Again lets first take a look at the projected variance curves. Before we take a look at the scatter grid. We have 12 points and could in principle therefore have up to 12 dimensions in the resulting point cloud but we turn out to have all 12 points living on a 7 dimensional subspace. Furthermore there are 3 distinct linear subspaces with flat projected variance within those subspaces. Two of those subspaces are 2 dimensional and one is 3 dimensional.

Although the projected variance is flat and therefore the perspectives within those subpaces will be arbitrary our scatter plots are also 2 dimensional and so the particular 2 dimensional perspectives chosen by PCA are actually unique!

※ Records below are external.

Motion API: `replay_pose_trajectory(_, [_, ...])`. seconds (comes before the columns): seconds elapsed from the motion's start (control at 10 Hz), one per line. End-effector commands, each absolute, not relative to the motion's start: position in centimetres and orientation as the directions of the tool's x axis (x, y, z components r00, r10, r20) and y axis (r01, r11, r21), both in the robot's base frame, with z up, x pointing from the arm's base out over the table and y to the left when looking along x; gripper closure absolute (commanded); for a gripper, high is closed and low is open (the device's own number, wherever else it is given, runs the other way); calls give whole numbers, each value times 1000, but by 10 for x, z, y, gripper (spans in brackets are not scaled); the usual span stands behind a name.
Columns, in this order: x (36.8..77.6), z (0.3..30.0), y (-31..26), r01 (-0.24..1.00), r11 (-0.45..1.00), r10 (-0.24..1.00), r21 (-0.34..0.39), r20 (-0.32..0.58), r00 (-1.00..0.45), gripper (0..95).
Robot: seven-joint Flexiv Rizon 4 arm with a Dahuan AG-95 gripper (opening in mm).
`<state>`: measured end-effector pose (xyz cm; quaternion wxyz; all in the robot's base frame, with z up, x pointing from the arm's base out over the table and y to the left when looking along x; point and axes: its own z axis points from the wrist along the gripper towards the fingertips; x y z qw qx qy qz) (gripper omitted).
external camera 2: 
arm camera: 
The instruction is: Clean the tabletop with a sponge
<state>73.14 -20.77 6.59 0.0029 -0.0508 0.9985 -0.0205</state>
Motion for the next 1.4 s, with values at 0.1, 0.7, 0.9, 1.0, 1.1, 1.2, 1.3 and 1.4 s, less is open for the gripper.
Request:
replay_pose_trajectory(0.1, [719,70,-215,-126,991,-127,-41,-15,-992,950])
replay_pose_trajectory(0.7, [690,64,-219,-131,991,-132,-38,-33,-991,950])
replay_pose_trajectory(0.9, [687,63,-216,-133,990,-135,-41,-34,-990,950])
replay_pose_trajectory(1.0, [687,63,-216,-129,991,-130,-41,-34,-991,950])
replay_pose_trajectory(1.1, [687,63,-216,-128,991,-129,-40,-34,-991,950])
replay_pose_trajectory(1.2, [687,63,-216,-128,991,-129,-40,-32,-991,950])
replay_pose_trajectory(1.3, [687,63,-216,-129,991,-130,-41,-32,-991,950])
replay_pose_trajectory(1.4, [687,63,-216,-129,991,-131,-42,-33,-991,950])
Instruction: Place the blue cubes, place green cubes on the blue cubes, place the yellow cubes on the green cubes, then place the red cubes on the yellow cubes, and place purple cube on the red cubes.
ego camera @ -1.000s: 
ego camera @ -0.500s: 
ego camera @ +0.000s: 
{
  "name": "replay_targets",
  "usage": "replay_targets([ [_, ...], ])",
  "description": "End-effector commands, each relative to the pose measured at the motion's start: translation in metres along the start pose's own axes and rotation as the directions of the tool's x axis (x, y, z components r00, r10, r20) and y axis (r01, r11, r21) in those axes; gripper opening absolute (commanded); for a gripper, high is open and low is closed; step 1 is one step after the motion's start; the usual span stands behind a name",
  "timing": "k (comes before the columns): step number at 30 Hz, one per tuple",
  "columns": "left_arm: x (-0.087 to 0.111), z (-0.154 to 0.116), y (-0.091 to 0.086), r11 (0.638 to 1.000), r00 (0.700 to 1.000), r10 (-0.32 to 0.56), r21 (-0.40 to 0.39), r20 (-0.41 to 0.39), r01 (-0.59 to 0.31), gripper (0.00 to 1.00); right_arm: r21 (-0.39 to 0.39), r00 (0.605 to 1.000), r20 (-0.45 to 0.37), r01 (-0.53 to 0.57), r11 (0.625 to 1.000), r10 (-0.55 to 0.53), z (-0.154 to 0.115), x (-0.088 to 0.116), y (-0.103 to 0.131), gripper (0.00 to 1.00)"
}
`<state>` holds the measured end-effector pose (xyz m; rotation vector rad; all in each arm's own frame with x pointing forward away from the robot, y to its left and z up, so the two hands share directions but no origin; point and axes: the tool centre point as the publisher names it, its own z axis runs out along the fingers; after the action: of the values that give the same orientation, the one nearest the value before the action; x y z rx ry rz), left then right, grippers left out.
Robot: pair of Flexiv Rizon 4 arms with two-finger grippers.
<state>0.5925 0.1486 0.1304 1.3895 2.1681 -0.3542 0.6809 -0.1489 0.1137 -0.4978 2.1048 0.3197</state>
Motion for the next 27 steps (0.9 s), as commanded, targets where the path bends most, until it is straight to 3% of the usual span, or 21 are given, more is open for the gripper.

Though any arbitrary rotation within those 2D scatter plot planes would technically also serve as a PCA expansion.

You may be interested to know that there turn out to be 3 effectively different 4x4 sudoku grids under the symmetry transforms mentioned in this post. Those 3 plateaus in the variance curves for the 12 restricted grid I think also correspond to those 3 effectively different solutions but haven't actually checked that is the case.

Lets take a look at the scatter grid of these 12 points and see if we get any better sense of the shape they trace out in 7 dimensions.

For a dataset of just 12 points it is hard to think of how you might be able to get a more interesting mixture of different resulting shapes in different perspectives. I think the result looks really quite crystalline.

Final Thoughts¶

The visualization of the solutions of the 4x4 case was originally just supposed to be a warmup for tackling the much much larger space of 9x9 solutions. But the 4x4 space turned out to be much richer and more interesting than I would have expected and the project ballooned into quite a large post by itself. I may yet come back to this and try and tackle the visualization of the 9x9 polytope but if I do it will be in a separate post. Even just the enumeration of all 5 billion effcetively different 9x9 solution boards would be quite a chore and calculating density maps for different 2D projections would be fun but would take a lot of computer time and there is no way to know whether or not I would end up being able to see anything interesting there. Most likely if I ever do return to this I will just pick some small corner of solution space which I can easily enumerate completely (perhaps a few million boards at most) and see if I can eek out some interesting visualizations of the 2D marginals somehow, or even perhaps do a much expanded version of the similarity matrices that turned out to be so beautiful in the 4x4 case.